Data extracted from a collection
"""
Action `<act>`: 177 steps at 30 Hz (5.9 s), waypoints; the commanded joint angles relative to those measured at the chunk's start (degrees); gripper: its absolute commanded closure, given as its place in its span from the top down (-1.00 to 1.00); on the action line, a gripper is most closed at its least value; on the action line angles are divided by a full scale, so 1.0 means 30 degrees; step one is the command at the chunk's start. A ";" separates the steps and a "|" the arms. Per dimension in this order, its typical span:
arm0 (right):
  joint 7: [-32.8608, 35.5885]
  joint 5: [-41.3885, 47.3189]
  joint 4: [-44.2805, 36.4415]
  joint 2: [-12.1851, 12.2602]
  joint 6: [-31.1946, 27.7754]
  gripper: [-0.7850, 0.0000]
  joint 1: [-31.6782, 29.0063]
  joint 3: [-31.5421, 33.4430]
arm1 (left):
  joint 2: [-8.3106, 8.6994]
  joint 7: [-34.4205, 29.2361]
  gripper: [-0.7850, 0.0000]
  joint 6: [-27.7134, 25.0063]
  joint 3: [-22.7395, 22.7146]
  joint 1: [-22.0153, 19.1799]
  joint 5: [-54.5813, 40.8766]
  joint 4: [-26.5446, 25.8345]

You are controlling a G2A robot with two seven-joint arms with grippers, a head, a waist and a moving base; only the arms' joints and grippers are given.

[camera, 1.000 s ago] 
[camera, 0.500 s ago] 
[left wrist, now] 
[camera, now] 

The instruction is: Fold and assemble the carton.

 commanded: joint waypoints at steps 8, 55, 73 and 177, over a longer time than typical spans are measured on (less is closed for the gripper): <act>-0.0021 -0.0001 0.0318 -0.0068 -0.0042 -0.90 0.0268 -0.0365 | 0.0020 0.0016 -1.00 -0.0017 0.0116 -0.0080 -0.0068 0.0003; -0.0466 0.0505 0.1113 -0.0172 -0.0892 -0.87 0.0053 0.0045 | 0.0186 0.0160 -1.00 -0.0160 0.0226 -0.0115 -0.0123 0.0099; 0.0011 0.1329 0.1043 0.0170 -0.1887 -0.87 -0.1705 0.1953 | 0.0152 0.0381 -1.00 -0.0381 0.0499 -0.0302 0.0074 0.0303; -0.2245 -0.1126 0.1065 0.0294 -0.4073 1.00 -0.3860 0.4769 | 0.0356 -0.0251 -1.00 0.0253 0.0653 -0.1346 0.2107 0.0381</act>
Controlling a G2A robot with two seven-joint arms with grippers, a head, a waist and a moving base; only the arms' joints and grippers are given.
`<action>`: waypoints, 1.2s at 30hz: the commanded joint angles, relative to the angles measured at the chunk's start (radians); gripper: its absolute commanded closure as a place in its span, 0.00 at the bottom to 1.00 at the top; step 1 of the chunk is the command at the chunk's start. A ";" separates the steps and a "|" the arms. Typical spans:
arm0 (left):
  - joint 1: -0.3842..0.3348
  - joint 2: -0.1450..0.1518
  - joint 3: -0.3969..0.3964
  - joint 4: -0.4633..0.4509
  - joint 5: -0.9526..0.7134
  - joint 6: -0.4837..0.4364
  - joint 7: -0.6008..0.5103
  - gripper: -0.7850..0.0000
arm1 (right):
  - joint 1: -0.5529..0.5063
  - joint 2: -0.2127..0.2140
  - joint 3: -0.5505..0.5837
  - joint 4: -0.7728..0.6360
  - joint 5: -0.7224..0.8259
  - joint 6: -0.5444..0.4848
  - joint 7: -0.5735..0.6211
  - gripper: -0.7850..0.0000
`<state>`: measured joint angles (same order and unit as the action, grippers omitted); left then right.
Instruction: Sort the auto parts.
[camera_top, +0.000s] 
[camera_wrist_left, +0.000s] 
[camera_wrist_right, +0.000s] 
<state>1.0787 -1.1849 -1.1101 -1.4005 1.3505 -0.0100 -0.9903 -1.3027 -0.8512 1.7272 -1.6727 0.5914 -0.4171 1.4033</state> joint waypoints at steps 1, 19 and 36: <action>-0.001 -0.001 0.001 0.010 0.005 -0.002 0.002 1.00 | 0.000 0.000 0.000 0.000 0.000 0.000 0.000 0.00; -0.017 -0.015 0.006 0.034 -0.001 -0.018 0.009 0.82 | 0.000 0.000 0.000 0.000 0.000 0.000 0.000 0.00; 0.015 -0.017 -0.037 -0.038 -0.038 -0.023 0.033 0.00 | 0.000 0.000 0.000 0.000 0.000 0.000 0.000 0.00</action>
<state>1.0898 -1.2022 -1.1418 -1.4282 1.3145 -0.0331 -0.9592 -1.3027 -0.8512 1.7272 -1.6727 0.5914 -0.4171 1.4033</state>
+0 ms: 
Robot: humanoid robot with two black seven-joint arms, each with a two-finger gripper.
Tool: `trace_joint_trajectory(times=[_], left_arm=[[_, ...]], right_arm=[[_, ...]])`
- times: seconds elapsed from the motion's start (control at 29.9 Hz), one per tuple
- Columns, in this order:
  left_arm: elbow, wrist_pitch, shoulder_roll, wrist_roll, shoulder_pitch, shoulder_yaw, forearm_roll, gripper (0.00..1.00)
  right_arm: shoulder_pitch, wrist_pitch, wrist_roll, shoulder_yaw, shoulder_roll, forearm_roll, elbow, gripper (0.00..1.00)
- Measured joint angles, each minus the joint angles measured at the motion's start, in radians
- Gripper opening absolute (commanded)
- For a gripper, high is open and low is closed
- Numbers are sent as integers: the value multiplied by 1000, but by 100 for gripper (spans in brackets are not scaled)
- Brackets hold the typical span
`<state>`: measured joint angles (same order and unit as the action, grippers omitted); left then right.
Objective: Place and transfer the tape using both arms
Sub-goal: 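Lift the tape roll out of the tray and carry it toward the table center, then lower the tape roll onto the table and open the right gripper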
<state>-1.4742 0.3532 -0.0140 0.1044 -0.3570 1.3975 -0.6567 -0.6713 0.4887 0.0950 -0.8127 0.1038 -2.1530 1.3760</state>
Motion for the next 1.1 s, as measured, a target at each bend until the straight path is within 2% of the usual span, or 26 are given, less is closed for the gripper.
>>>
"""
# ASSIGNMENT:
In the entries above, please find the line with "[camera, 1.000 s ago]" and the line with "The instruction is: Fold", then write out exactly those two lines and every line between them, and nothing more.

# SOLVED EXERCISE:
[camera, 1.000 s ago] 
[camera, 0.500 s ago] 
[left wrist, now] 
[camera, now] 

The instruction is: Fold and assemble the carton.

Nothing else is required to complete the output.